== Problem ==
Write out again, exactly, the lines of the listing below from the first one through the one that contains "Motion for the", and no other lines.

-------------------------

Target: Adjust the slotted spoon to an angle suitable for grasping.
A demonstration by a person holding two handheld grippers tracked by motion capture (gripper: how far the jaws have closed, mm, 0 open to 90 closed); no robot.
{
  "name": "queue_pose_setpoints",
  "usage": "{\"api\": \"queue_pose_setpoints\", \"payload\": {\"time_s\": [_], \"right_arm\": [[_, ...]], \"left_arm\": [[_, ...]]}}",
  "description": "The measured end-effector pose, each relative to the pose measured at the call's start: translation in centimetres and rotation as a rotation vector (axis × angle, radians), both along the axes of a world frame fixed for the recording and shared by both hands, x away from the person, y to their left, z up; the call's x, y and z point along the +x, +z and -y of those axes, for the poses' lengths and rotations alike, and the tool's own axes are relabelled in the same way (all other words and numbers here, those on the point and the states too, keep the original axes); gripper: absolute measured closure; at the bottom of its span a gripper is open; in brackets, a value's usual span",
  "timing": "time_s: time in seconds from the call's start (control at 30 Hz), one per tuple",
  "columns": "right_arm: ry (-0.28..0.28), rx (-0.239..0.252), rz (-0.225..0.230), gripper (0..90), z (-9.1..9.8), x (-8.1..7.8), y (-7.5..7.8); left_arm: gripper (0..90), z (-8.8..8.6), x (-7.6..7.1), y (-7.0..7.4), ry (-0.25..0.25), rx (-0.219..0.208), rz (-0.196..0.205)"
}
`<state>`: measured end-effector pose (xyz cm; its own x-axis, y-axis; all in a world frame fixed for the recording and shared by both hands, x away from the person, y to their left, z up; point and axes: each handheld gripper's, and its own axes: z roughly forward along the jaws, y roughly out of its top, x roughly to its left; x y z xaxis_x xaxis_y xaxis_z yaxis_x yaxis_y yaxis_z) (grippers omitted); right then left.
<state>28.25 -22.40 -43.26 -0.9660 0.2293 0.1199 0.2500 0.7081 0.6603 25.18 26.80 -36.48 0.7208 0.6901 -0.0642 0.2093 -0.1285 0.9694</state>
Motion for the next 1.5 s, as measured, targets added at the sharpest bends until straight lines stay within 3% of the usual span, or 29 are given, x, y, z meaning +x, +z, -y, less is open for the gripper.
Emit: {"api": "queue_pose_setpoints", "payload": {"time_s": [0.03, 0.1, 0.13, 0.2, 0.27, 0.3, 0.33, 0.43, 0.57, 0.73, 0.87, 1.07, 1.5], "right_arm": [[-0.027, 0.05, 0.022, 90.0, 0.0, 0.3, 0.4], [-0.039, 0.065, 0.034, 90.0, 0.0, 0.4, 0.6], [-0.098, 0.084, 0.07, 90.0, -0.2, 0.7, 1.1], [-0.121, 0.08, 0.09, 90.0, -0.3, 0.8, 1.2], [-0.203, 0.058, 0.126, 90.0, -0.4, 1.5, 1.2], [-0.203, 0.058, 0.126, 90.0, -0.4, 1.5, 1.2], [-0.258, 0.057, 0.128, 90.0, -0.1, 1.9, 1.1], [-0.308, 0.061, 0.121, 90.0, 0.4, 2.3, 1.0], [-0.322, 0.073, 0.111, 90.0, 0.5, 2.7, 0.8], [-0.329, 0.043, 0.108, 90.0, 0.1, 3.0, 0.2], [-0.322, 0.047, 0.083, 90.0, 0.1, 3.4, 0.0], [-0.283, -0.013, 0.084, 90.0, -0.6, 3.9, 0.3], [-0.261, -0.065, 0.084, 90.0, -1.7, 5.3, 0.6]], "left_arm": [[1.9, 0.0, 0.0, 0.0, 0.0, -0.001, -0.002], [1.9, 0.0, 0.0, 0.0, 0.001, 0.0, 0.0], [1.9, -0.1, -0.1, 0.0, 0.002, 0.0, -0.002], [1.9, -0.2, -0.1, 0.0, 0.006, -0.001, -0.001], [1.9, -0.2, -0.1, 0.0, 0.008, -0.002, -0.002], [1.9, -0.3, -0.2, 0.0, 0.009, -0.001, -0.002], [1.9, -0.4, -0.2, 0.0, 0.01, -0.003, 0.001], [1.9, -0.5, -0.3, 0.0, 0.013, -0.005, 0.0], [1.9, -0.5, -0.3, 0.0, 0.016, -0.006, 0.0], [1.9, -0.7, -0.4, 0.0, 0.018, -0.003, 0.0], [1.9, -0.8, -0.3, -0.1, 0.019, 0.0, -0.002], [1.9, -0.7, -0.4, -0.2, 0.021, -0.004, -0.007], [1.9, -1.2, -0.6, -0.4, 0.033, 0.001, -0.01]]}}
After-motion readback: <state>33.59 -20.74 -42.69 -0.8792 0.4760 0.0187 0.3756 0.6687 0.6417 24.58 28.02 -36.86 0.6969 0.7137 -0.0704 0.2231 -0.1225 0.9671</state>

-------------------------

== Problem solution ==
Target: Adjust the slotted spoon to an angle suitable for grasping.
A demonstration by a person holding two handheld grippers tracked by motion capture (gripper: how far the jaws have closed, mm, 0 open to 90 closed); no robot.
{
  "name": "queue_pose_setpoints",
  "usage": "{\"api\": \"queue_pose_setpoints\", \"payload\": {\"time_s\": [_], \"right_arm\": [[_, ...]], \"left_arm\": [[_, ...]]}}",
  "description": "The measured end-effector pose, each relative to the pose measured at the call's start: translation in centimetres and rotation as a rotation vector (axis × angle, radians), both along the axes of a world frame fixed for the recording and shared by both hands, x away from the person, y to their left, z up; the call's x, y and z point along the +x, +z and -y of those axes, for the poses' lengths and rotations alike, and the tool's own axes are relabelled in the same way (all other words and numbers here, those on the point and the states too, keep the original axes); gripper: absolute measured closure; at the bottom of its span a gripper is open; in brackets, a value's usual span",
  "timing": "time_s: time in seconds from the call's start (control at 30 Hz), one per tuple",
  "columns": "right_arm: ry (-0.28..0.28), rx (-0.239..0.252), rz (-0.225..0.230), gripper (0..90), z (-9.1..9.8), x (-8.1..7.8), y (-7.5..7.8); left_arm: gripper (0..90), z (-8.8..8.6), x (-7.6..7.1), y (-7.0..7.4), ry (-0.25..0.25), rx (-0.219..0.208), rz (-0.196..0.205)"
}
`<state>`: measured end-effector pose (xyz cm; its own x-axis, y-axis; all in a world frame fixed for the recording and shared by both hands, x away from the person, y to their left, z up; point and axes: each handheld gripper's, and its own axes: z roughly forward along the jaws, y roughly out of its top, x roughly to its left; x y z xaxis_x xaxis_y xaxis_z yaxis_x yaxis_y yaxis_z) (grippers omitted); right then left.
<state>28.25 -22.40 -43.26 -0.9660 0.2293 0.1199 0.2500 0.7081 0.6603 25.18 26.80 -36.48 0.7208 0.6901 -0.0642 0.2093 -0.1285 0.9694</state>
Motion for the next 1.5 s, as measured, targets added at the sharpest bends until straight lines stay within 3% of the usual span, or 29 are given, x, y, z meaning +x, +z, -y, less is open for the gripper.

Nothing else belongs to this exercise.